Cet amendement du groupe Ecologiste et social vise à supprimer l’extension du dispositif fiscal du bailleur privé aux maisons individuelles anciennes faisant l’objet de travaux assimilés fiscalement à du neuf.
Lors des négociations de la loi de finances pour 2026, un équilibre avait été trouvé afin de réserver ce dispositif aux logements situés dans des bâtiments d’habitation collectifs, afin de mieux cibler la dépense fiscale vers des opérations de rénovation présentant un intérêt collectif en matière d’habitat, de transition écologique et de sobriété foncière.
L’extension proposée remet en cause cet équilibre et risque d’accroître significativement le coût du dispositif, sans garanties suffisantes quant à son efficacité sociale et environnementale.
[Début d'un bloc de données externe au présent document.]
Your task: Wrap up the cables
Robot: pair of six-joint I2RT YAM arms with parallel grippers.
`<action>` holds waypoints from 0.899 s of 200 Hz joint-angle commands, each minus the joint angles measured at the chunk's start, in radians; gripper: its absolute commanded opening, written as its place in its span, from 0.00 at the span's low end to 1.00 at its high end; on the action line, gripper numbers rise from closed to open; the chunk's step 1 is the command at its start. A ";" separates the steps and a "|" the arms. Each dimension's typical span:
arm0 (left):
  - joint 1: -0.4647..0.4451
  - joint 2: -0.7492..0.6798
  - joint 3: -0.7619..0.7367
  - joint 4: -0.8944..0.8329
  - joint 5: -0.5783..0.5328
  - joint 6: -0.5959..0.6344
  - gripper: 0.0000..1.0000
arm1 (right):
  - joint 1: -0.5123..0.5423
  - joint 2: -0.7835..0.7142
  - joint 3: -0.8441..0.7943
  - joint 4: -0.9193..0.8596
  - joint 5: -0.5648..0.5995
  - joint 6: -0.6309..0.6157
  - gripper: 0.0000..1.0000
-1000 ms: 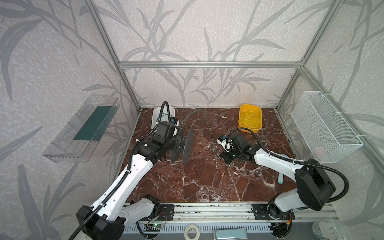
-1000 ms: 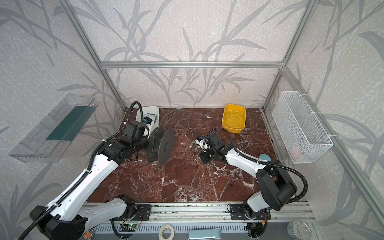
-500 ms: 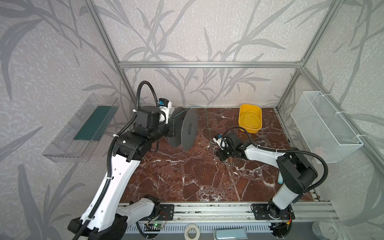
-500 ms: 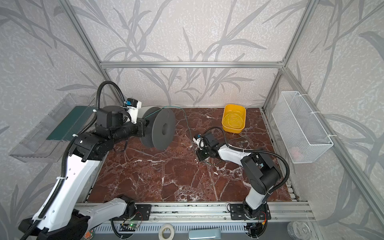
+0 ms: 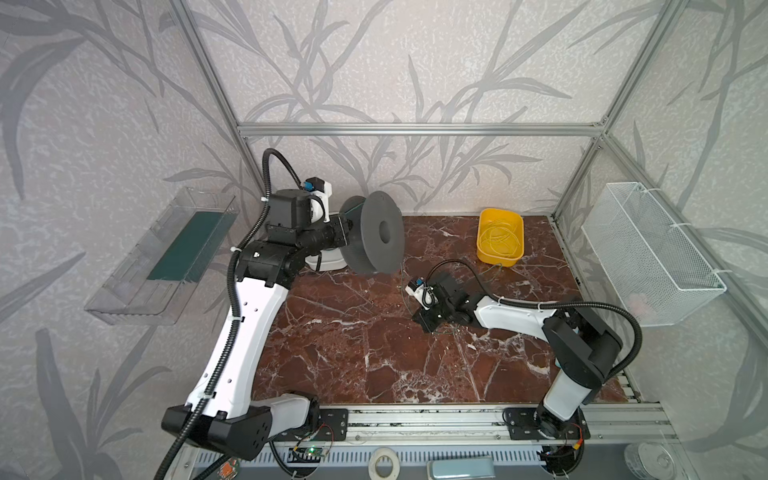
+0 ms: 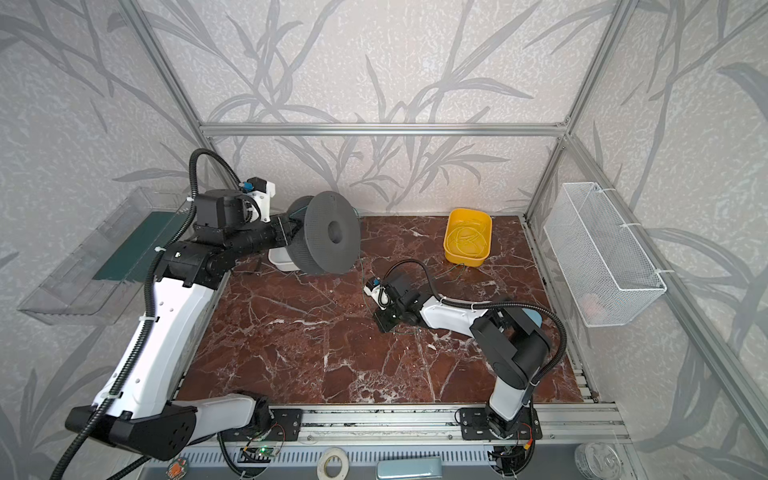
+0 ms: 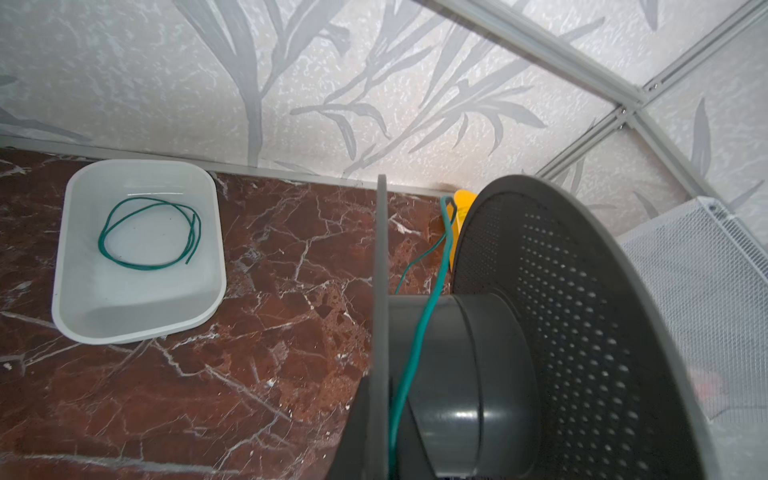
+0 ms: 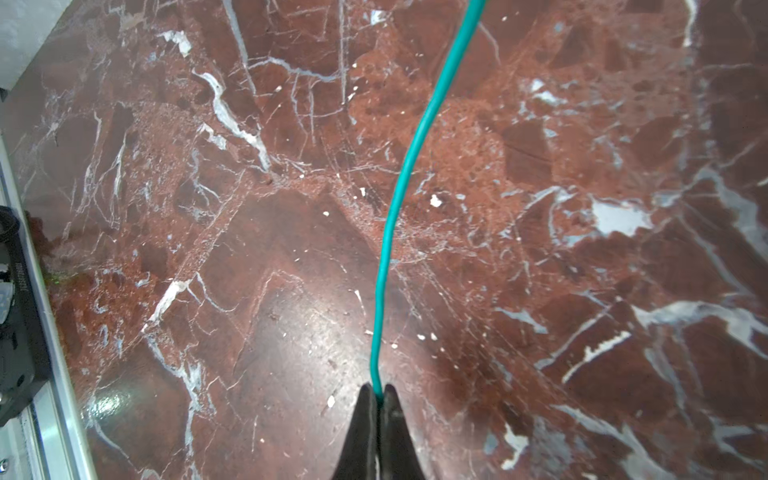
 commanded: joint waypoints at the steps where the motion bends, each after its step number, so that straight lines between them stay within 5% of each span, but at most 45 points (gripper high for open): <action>1: 0.018 -0.010 0.037 0.170 -0.015 -0.078 0.00 | 0.050 0.004 0.010 -0.032 0.014 -0.015 0.00; 96: 0.011 0.016 -0.133 0.528 -0.477 -0.093 0.00 | 0.293 -0.277 0.009 -0.191 0.219 -0.113 0.00; 180: -0.097 0.176 -0.111 0.560 -0.718 0.182 0.00 | 0.416 -0.569 0.109 -0.297 0.446 -0.238 0.00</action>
Le groupe Ecologiste et social rappelle que les dispositifs de soutien à l’investissement locatif doivent être strictement encadrés et conditionnés à de véritables contreparties en matière de loyers abordables, de rénovation énergétique ambitieuse et de sobriété foncière, en privilégiant l’habitat collectif plutôt que l’extension à l’habitat individuel.
À défaut, ce dispositif risque de reproduire certaines dérives observées avec des mécanismes fiscaux antérieurs, comme le Pinel, dont le coût budgétaire élevé et l’efficacité limitée ont notamment été soulignés par la Cour des comptes en 2024.